Howrah Bridge is a 1958 Indian Hindi-language crime thriller film directed by Shakti Samanta. The music for the film was composed by O. P. Nayyar. The plot focuses on Prem Kumar (played by Ashok Kumar), a businessman from Rangoon, who travels to Calcutta to try and track down his brother's murderers. Madhubala stars as Edna, a cabaret dancer, in one of her most popular roles.

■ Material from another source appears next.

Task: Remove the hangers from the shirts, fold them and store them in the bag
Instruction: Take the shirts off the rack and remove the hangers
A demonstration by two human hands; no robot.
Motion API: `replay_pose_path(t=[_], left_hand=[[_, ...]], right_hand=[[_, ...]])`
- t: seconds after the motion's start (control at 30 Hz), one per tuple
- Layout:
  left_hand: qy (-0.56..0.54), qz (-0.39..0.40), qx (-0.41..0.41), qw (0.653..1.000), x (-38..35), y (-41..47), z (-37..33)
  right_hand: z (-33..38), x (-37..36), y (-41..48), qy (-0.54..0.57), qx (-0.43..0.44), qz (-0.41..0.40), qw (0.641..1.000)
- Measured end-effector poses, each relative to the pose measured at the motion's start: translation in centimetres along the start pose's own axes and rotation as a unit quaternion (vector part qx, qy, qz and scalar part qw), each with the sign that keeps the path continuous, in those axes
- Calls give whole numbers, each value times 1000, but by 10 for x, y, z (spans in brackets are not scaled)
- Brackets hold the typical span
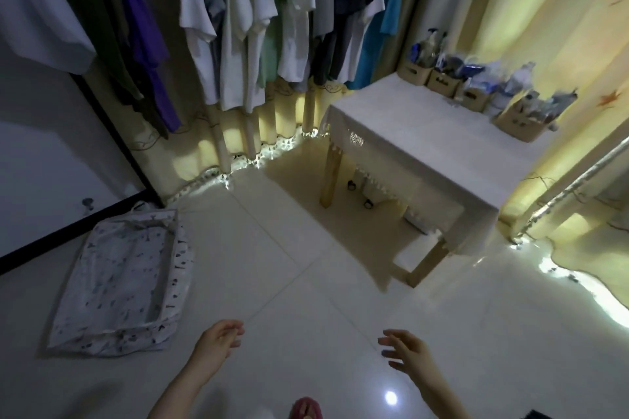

Howrah Bridge was a major critical and commercial success upon its release and has become a cult film over years. It has been specially noted for its soundtrack, which consists the chartbusters "Mera Naam Chin Chin Chu" and "Aaiye Meherbaan". The former was re-used in the 1988 film Salaam Bombay!.

Plot
Prem Kumar (Ashok Kumar) and his elder brother Madan (Chaman Puri) are looking after a successful business of their father in Rangoon. But Madan suddenly disappears with the family heirloom, a dragon embedded with precious stones and reaches Calcutta to sell it off. He falls prey to the designs of a few smugglers and pays with his life. Prem's father urges him to get back the heirloom and Prem in disguise of Rakesh comes to Calcutta from Rangoon. There he meets his father's trusted tangewala Shyamu (Om Prakash) who takes him to a hotel run by John Chang (Madan Puri) but then he is swiftly taken over by the seductress Edna (Madhubala) to her uncle Joe's (Dhumal) hotel, where he is looked after by her. Edna falls for him and reveals that her uncle, John Chang and their friend Pyarelal (K. N. Singh) are into illegal business. Having got a clue from Edna, Prem chases the culprits until finally he is framed by Pyarelal in the murder of John Chang.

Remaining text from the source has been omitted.